Directions –
A single number is the answer: the count of lines in the records that hold the word "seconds".

[Items from a dataset]

──────

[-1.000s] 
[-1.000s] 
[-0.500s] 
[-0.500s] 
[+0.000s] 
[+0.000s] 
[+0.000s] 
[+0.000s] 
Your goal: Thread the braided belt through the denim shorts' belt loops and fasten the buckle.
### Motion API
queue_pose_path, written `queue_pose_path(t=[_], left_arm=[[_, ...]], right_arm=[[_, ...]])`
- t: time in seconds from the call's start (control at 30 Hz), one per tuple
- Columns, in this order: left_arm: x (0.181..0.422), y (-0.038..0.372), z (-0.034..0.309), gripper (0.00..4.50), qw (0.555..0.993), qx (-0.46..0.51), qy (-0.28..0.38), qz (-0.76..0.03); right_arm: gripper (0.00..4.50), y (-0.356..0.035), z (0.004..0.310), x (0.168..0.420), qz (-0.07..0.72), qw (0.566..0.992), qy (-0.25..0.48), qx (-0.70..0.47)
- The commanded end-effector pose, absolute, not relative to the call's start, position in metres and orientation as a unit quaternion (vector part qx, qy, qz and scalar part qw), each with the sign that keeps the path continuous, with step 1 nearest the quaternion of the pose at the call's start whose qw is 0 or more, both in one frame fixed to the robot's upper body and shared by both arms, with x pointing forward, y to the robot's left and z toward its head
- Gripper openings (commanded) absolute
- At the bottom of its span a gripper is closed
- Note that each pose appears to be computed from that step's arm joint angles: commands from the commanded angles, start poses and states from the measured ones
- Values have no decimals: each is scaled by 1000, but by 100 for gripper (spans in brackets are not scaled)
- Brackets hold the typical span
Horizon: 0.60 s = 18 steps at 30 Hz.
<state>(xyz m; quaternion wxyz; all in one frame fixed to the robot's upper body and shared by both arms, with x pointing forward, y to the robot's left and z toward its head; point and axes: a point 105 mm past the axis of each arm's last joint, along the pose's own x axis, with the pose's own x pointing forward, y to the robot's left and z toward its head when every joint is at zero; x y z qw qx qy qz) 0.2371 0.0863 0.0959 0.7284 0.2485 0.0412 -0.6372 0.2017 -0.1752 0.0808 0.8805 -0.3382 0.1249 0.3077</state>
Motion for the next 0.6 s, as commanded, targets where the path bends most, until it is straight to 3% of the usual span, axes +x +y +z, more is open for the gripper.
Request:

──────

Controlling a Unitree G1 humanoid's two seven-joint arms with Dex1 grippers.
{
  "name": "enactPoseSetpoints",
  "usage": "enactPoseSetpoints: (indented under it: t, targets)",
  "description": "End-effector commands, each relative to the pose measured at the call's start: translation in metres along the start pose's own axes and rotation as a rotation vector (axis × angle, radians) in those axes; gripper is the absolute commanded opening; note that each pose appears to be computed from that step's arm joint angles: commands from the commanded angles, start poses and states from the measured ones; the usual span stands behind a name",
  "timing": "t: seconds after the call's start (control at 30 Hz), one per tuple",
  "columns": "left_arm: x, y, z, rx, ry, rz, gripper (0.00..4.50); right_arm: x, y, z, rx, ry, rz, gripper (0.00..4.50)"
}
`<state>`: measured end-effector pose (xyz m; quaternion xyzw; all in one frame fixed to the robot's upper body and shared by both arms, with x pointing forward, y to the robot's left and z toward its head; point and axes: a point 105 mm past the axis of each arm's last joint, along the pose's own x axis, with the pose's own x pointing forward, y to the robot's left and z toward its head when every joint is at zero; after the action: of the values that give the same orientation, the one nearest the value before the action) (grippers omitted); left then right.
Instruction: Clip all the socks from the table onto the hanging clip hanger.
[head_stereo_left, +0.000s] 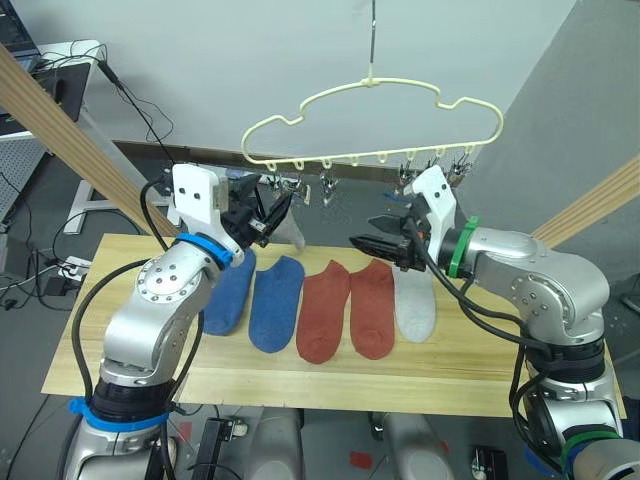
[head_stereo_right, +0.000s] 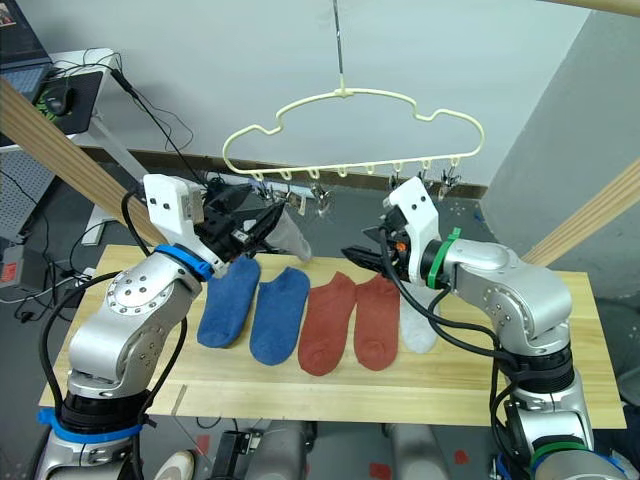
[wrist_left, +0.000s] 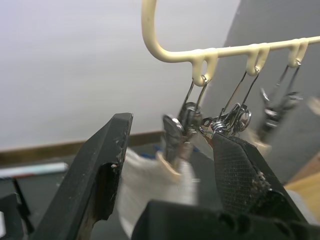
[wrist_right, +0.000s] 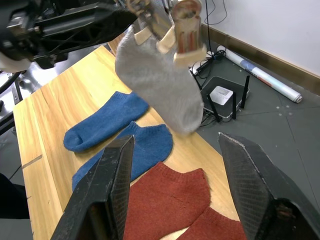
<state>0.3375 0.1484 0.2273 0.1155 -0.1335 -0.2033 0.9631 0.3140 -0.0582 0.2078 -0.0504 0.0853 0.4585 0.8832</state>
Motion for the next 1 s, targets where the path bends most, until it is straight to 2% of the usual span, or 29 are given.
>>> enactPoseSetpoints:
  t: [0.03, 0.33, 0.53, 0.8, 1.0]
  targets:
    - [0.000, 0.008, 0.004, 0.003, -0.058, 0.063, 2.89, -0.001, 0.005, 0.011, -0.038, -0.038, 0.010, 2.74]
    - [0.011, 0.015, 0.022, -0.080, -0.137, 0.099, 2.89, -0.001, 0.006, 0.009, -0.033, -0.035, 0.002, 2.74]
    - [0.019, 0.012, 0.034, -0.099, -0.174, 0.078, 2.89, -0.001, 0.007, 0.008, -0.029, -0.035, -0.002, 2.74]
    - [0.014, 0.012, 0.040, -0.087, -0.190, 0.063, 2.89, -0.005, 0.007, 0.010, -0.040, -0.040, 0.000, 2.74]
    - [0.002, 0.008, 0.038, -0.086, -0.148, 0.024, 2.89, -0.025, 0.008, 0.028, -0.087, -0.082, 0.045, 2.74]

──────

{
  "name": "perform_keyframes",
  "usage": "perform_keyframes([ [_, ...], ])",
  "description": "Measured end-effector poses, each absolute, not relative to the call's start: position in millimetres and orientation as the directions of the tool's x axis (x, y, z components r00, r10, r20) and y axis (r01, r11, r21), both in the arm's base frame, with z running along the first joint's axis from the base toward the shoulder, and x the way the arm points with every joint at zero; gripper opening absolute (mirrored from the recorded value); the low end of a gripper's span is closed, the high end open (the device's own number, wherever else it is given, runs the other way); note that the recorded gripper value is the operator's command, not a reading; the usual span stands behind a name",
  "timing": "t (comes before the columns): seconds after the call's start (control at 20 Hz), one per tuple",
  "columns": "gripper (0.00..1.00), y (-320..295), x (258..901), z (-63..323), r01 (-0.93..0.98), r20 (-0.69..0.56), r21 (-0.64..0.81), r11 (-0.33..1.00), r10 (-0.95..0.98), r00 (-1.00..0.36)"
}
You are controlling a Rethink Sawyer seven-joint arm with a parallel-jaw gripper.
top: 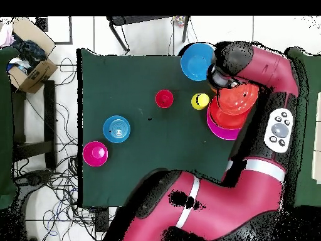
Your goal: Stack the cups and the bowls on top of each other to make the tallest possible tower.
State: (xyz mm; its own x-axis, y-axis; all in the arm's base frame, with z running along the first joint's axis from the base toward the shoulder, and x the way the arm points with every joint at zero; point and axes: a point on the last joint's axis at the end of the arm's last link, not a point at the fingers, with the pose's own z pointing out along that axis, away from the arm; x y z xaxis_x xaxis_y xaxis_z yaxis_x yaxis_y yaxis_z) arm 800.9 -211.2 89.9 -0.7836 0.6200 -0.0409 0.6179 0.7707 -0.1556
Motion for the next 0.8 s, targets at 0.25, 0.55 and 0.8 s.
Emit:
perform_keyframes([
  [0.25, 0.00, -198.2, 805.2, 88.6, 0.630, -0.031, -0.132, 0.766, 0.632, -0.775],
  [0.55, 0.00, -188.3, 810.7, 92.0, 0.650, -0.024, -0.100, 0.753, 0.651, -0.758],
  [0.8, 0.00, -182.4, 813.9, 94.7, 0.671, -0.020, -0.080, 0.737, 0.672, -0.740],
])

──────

Worked solution –
3